Fade-in/fade-out. Passing on in 1999, exMarine Tretick left all possessions to his forever friend, author Kitty Kelley. Inside a Marine Corps locker used as his coffee table were more than 200 unseen Kennedy snaps.

Next month Thomas Dunne Books will publish “Capturing Camelot: Stanley Tretick’s Iconic Images of the Kennedys” by Kitty Kelley.

One of Kitty’s accompanying memories dates to November 1963, when Jackie had Tretick pose the family together. Those magazine photographs were en route to newsstands when, later that month, JFK was assassinated.

CONTINUING our era of looking back: Wednesday, Lincoln Center, Mike Bloomberg hosts a screening of “Koch: The Man, the Mayor, the Movie.” It’s for current City Hall-niks and the old Kochers. Diane Coffey, who served with him, Patti Harris, who worked for him and is now first deputy mayor, grace the documentary.

NYC Mayor Ed Koch (1978-1989) is combative, funny, blunt. Filmmaker Neil Barsky looks into the 87-year-old “quintessential New Yorker,” master of street politics, transformed from little-known liberal congressman to law-and-order chief exec in a city of gut-wrenching issues: race, AIDS, homelessness and gay rights.

New York — the world’s most wondrous place.

Buffalo, NY’s Rich Entertainment Group is really rich. The money behind B’way’s musical “Chaplin,” last week they treated the entire cast, backstage crew, front-of-the-house staff, ushers, probably the pro in the men’s room, everyone, to dinner . . . Wes Anderson’s film “The Grand Budapest Hotel” has a grand cast: Ralph Fiennes, Adrien Brody, Owen Wilson, Jeff Goldblum, Jason Schwartzman, Jude Law, Ed Norton, Willem Dafoe and a partridge in a pear tree.

MARIAH Carey’s husband, Nick Cannon, and Alicia Keys’ other half, Swizz Beatz, attended the Children’s Rights Benefit at the Plaza. Asked is he concerned with Nicki Minaj’s alleged threats to shoot his wife, Nick said, “I’m glad she’s not stalking me. So far we’re all safe.” And added: “We were all scared.” He also confirmed Mariah’s extra security, hired to watch the children, was still in place.

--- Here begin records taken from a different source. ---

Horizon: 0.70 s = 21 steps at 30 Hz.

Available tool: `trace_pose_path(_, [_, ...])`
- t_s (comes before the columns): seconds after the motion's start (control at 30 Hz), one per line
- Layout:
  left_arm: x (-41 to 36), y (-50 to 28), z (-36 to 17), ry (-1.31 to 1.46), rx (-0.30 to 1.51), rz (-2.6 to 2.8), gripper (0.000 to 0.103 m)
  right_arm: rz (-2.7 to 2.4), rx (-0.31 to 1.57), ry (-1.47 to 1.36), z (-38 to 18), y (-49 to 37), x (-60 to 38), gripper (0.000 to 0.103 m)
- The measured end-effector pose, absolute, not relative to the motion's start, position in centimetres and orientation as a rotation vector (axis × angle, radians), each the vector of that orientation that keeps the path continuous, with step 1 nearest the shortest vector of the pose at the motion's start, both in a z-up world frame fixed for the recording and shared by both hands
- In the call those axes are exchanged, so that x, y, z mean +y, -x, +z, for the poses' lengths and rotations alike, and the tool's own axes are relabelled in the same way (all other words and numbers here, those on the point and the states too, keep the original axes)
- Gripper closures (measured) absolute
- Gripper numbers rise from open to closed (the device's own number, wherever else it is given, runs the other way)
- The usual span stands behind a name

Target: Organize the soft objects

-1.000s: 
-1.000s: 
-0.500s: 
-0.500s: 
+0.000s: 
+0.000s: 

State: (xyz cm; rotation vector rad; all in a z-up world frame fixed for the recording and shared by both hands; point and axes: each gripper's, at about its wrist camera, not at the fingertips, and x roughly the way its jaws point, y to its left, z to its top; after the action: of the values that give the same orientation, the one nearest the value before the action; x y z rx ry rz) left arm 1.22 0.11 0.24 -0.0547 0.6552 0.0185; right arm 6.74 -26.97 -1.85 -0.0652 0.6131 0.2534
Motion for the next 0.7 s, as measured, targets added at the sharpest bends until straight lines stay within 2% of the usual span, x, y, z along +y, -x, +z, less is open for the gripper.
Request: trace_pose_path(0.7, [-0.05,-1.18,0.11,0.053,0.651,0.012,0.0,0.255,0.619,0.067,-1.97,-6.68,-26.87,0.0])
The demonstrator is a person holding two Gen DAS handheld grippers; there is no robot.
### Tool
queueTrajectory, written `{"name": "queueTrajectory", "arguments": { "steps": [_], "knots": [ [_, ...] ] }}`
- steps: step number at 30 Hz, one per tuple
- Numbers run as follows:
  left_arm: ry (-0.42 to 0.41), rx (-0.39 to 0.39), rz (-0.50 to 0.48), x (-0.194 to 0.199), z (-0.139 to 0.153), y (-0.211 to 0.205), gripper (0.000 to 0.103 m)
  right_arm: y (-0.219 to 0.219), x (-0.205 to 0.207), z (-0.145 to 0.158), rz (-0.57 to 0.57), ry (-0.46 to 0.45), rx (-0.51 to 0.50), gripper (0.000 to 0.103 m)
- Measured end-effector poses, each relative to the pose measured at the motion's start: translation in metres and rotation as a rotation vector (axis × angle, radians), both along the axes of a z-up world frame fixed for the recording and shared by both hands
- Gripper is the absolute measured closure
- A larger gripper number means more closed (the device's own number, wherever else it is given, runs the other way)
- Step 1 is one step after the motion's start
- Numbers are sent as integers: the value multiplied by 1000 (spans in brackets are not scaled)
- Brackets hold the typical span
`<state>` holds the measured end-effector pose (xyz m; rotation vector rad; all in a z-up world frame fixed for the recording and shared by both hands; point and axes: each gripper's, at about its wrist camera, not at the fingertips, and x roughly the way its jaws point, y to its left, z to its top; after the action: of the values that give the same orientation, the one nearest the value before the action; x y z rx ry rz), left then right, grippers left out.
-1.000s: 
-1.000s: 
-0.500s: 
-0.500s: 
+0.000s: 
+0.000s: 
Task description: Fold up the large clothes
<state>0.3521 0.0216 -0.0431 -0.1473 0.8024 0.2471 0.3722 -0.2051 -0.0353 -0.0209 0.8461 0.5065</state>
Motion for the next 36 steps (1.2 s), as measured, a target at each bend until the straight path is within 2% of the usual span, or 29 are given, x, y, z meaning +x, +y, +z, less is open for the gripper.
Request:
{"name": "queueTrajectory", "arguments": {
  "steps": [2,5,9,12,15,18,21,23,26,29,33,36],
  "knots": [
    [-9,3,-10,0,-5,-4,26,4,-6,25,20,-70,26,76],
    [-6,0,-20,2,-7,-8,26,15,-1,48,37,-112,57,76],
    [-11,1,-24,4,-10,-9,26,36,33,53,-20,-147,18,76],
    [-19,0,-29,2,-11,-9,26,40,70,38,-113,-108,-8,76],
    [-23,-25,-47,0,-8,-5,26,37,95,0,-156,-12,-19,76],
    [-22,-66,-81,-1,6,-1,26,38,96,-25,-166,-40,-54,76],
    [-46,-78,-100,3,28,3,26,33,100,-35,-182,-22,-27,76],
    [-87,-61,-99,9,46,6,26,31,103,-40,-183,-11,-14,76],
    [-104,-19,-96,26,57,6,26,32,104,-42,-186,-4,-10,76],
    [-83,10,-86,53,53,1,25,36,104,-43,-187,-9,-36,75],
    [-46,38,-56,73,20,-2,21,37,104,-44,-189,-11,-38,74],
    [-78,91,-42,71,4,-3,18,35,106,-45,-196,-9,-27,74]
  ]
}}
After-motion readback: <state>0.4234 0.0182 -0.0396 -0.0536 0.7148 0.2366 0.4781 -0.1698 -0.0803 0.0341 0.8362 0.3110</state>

GEORGE McGovern just left us. Remaining with me is a story once related by Queens Congressman Gary Ackerman. His constituency had minted buttons that read: “Queens for McGovern.” The conservative district suggested they lose that politically incorrect phrase. Those buttons changed to “Flushing for McGovern.”

STEVE Guttenberg’s gone high professionally but not far geographically. New York-born, Massapequa-educated, his new movie “Affluenza” filmed in Great Neck.

“New big money is a disease. An affliction. The film’s inspired by F. Scott Fitzgerald’s ‘The Great Gatsby,’ ” said Steve. “It’s about the wealthy in 2008. My character’s a stockbroker. A little blown up. His skin is stretched. The privilege trickles down to his college kids.

“The standard value of today’s society in suburbia ranks importance according to affluence. With disgusting over-the-top spending and living, nothing can rattle your cage. In the movie, my spoiled daughter’s always on the phone. With values important to over-the-top financiers, my wife spends $7,500 a month in Prada. I know she’s having an affair with our neighbor, but I figure I can deal with it.

“To what makes more sense — being rich or having character — I say, ‘Character is ridiculous.’ I tell my half rich brother I’m better off than he.

“Then the person I play suddenly gets hurt financially. Losing money is not assuaged by once having had money. You also lose the moxie, the mojo. My nephew moves in, and what happens is I’m underwater in my own home.

“The story centers around my family. Samantha Mathis plays my wife, Danny Burstein’s my brother, Nelson Peltz’s daughter Nicola plays my daughter.”

“Affluenza” is out next year.

IN line with unemployment making us unable to maintain today’s spend-spend mentality: Remember, if you’re depressed and think nobody cares whether you live or die — just try missing a few car payments.

SO now comes the Hugh L. Carey Tunnel. Once New York had the Brooklyn Battery Tunnel, Sixth Avenue, Queensboro Bridge, Triboro and what was Idlewild Airport. Now we’ve got the Hugh L. Carey Tunnel, Avenue of the Americas, Edward I. Koch Bridge, Robert F. Kennedy Bridge and John F. Kennedy Airport. What’s next? Biden Boulevard? Or how about a dead end named after John Liu?

Only in New York, kids, only in New York.